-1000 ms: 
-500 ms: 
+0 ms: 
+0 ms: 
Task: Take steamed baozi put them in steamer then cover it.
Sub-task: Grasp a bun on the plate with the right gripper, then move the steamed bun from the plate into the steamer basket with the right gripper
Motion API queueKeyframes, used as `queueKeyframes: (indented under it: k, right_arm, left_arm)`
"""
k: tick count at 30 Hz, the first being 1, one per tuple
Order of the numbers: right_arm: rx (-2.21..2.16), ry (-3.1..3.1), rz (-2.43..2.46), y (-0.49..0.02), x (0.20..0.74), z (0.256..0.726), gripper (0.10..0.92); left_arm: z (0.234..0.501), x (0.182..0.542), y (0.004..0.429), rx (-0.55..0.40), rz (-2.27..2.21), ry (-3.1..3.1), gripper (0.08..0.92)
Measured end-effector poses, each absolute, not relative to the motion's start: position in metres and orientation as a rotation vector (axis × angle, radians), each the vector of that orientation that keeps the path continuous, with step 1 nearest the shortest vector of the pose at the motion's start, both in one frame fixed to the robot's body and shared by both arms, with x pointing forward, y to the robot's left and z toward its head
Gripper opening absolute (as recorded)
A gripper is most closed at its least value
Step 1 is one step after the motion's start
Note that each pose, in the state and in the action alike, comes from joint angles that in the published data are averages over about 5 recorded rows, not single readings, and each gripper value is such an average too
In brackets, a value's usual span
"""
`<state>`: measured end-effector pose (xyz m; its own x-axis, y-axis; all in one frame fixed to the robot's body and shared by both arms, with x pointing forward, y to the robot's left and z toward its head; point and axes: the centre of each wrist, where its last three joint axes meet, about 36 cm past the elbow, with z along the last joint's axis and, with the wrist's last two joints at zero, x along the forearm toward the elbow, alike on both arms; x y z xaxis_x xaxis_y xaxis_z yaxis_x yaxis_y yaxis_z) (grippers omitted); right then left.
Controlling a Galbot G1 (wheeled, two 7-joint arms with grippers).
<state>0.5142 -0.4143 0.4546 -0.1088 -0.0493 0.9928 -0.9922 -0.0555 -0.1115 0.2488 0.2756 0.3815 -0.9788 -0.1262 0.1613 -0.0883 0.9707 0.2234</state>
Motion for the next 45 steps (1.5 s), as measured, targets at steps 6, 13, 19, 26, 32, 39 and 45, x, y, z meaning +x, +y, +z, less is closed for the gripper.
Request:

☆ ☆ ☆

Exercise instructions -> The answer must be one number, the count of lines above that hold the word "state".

Expected answer -> 3